Across the whole listing, state how many lines include "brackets". Add nothing to that number.
[Start of section]
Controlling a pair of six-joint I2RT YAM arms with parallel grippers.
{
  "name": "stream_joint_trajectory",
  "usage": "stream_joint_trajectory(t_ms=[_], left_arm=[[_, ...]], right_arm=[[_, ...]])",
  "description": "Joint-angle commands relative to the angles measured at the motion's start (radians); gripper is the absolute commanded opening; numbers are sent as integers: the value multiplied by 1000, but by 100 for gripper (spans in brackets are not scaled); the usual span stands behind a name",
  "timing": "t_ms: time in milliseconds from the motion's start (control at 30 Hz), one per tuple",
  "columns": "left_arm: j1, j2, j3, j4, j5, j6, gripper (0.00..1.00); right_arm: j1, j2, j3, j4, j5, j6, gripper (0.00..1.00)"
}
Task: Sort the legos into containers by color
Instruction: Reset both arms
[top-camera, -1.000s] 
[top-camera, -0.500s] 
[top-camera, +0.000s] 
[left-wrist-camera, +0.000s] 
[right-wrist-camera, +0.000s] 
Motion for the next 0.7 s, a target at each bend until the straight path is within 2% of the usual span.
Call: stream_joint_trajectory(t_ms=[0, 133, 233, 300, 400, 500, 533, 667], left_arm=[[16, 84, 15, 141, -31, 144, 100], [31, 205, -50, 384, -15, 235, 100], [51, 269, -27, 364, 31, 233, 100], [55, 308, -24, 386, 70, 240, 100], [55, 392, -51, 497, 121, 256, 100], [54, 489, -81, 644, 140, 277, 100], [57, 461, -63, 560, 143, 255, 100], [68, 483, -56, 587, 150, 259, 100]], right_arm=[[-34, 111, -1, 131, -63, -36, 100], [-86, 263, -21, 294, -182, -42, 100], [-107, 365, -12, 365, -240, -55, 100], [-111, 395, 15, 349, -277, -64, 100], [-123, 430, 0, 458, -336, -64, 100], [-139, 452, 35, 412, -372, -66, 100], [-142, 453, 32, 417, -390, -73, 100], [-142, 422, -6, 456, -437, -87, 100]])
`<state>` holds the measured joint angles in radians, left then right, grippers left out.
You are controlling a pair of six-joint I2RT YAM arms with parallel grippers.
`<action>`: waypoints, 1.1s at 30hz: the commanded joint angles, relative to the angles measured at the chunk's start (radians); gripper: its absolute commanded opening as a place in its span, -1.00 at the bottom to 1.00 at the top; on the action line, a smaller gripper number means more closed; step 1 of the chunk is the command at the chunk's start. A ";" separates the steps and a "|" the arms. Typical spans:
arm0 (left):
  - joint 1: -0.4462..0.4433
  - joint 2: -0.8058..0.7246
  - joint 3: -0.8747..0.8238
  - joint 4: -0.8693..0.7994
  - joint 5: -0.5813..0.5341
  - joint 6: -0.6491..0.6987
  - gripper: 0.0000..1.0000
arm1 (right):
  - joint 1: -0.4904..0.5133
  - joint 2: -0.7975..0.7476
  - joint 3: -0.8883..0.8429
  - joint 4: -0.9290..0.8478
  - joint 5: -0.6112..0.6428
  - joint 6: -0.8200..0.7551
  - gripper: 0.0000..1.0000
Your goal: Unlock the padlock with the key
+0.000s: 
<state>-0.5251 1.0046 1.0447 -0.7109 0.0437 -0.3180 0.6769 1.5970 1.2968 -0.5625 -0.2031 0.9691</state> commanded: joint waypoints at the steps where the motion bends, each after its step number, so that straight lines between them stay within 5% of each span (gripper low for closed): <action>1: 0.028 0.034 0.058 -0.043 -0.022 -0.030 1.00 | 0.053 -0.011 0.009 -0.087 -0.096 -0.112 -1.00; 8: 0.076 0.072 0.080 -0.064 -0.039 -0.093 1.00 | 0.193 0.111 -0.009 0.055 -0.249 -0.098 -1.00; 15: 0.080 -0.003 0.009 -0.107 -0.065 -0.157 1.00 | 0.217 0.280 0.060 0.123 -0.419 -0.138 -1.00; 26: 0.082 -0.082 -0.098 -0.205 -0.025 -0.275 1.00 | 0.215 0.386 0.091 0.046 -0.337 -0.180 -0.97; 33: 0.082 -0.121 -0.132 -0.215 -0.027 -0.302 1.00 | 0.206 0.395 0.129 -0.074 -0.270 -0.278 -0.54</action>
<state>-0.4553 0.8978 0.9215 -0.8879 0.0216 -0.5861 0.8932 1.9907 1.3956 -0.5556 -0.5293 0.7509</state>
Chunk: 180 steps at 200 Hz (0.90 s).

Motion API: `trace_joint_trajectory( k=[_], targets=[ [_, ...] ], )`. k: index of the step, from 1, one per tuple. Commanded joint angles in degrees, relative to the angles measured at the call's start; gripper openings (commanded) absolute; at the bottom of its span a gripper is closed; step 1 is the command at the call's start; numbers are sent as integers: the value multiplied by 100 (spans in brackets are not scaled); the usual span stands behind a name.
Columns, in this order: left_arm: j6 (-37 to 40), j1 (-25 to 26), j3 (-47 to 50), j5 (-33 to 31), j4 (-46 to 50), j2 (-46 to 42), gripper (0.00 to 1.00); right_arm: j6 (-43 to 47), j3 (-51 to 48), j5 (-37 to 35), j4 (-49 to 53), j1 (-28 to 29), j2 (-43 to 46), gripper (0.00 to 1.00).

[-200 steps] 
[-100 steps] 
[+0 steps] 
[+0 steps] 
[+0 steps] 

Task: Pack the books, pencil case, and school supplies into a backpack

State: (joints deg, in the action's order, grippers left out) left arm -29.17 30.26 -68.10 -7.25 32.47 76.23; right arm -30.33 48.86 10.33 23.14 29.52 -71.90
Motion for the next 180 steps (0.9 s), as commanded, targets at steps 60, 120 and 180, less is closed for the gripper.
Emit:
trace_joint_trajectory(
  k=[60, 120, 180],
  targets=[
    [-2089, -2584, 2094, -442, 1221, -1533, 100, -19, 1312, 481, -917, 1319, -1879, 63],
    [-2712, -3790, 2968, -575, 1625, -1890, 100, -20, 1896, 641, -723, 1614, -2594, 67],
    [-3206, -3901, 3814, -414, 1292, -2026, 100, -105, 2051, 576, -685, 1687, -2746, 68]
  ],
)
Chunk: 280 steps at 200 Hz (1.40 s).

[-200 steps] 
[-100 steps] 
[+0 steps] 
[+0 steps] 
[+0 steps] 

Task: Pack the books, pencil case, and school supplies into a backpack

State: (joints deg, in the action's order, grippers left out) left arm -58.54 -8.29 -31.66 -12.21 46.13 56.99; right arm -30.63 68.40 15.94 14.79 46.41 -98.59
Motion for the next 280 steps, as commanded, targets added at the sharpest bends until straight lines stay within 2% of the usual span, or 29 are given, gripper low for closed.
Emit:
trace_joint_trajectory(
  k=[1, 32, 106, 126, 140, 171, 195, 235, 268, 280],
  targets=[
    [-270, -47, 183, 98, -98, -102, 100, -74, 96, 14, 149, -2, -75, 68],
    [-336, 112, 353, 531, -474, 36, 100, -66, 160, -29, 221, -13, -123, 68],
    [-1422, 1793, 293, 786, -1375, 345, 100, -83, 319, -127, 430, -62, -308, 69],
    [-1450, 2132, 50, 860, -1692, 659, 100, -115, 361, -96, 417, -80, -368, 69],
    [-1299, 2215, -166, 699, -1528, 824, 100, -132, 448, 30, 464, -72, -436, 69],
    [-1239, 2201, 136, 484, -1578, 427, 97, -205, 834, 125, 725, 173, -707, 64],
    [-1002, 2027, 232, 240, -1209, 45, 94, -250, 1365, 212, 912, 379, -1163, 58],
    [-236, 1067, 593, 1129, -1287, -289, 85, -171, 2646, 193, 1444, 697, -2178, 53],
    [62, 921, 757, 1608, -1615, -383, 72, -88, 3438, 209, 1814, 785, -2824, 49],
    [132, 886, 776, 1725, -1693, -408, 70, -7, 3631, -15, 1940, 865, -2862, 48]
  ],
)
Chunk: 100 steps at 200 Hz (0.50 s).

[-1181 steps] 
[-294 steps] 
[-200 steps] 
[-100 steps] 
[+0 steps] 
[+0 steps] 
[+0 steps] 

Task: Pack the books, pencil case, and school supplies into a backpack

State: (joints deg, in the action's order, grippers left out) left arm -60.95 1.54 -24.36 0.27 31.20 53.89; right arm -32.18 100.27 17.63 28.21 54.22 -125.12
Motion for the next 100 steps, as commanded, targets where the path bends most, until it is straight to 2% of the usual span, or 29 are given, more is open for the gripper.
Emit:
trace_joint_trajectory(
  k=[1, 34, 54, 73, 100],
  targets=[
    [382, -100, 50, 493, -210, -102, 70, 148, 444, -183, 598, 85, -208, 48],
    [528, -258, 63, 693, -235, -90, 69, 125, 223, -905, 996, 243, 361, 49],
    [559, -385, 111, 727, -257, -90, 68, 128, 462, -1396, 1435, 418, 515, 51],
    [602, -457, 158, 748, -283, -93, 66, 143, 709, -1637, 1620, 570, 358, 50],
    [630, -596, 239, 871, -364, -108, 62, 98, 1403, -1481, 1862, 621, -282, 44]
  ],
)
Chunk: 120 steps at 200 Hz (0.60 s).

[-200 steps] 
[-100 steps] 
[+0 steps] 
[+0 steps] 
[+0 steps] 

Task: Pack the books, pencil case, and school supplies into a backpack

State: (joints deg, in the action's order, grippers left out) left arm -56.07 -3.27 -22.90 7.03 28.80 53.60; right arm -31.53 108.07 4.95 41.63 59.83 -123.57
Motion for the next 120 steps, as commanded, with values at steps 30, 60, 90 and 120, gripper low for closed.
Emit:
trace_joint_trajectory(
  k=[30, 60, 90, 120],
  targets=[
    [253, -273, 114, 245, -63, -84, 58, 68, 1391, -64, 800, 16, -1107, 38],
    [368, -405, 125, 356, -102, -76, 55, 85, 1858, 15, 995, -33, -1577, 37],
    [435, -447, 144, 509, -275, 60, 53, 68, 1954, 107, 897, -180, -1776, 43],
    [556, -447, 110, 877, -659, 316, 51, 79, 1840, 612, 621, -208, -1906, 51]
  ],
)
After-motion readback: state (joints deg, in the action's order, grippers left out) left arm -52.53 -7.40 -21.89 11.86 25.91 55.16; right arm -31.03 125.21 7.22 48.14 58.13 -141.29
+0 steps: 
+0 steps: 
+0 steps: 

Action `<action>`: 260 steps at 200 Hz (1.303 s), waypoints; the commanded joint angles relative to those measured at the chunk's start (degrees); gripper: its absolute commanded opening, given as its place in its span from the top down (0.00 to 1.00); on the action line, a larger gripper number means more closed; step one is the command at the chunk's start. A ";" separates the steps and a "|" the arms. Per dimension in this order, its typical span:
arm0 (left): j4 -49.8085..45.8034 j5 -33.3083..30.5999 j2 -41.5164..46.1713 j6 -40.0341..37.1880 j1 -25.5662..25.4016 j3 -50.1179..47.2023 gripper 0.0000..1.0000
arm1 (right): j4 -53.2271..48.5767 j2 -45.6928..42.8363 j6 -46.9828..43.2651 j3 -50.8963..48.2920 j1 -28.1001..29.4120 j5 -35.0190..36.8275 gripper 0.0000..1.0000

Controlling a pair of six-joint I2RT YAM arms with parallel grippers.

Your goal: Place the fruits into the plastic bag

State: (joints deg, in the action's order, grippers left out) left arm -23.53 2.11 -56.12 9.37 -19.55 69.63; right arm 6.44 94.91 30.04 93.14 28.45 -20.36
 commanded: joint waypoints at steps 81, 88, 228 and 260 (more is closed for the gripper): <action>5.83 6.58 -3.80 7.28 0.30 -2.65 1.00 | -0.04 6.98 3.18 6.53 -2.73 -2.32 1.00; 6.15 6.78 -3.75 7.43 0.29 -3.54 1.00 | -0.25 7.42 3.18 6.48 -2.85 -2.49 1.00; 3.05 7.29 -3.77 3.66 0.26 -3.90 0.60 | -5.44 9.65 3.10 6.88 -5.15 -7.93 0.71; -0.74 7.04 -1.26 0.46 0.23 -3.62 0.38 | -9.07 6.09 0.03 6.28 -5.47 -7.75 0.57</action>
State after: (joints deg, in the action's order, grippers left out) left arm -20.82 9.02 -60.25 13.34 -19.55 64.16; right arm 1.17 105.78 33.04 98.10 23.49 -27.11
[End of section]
**Answer below**
2